Промышленная применимость

Антитело по настоящему изобретению пригодно для лечения и/или профилактики злокачественной опухоли.

Все публикации, патенты и патентные заявки, цитированные в настоящем описании, включены в настоящее описание путем ссылок в полном объеме.

1. Антитело или его связывающий фрагмент, где антитело или его связывающий фрагмент специфически связывают белок CAPRIN-1 и обладают иммунологической реактивностью в отношении белка CAPRIN-1 и содержат вариабельную область тяжелой цепи, содержащую CDR1, CDR2, CDR3, состоящие из SEQ ID NO: 5, 6 и 7 соответственно, и вариабельную область легкой цепи, содержащую CDR1, CDR2, CDR3, состоящие из SEQ ID NO: 9, 10 и 11 соответственно.

2. Антитело или его связывающий фрагмент по п. 1, где антитело представляет собой антитело человека, гуманизированное антитело, химерное антитело, одноцепочечное антитело или полиспецифическое антитело.

3. Конъюгат, способный специфически связывать белок CAPRIN-1, содержащий антитело или его связывающий фрагмент по п. 1 или 2 и противоопухолевое средство.

4. Фармацевтическая композиция для лечения или профилактики злокачественной опухоли, экспрессирующей CAPRIN-1, содержащая эффективное количество антитела или его связывающего фрагмента по п. 1 или 2, или конъюгата по п. 3 в качестве активного ингредиента для лечения или профилактики указанной злокачественной опухоли.

5. Фармацевтическая композиция по п. 4, где злокачественная опухоль представляет собой рак молочной железы, рак почки, рак поджелудочной железы, рак ободочной и прямой кишки, рак легких, опухоль головного мозга, рак желудка, рак шейки матки, рак яичников, рак предстательной железы, рак мочевого пузыря, рак пищевода, лейкоз, лимфому, фибросаркому, мастоцитому или меланому.

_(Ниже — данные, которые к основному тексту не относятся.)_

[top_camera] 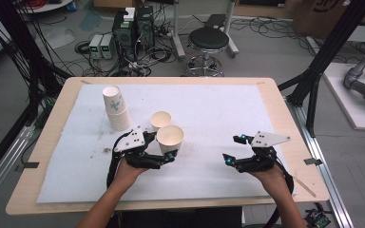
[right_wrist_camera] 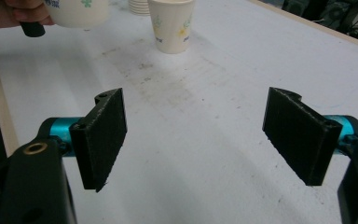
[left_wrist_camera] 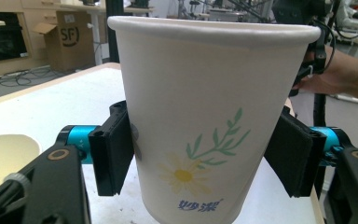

6. Фармацевтическая комбинация для лечения или профилактики злокачественной опухоли, экспрессирующей CAPRIN-1, содержащая фармацевтическую композицию по п. 4 или 5 и фармацевтическую композицию, содержащую противоопухолевое средство.

7. ДНК, кодирующая антитело или его связывающий фрагмент по п. 1 или 2.

8. Способ лечения или профилактики злокачественной опухоли, экспрессирующей CAPRIN-1, включающий введение антитела или связывающего его фрагмента по п. 1 или 2, конъюгата по п. 3, фармацевтической композиции по п. 4 или 5, или фармацевтической комбинации по п. 6 индивидууму.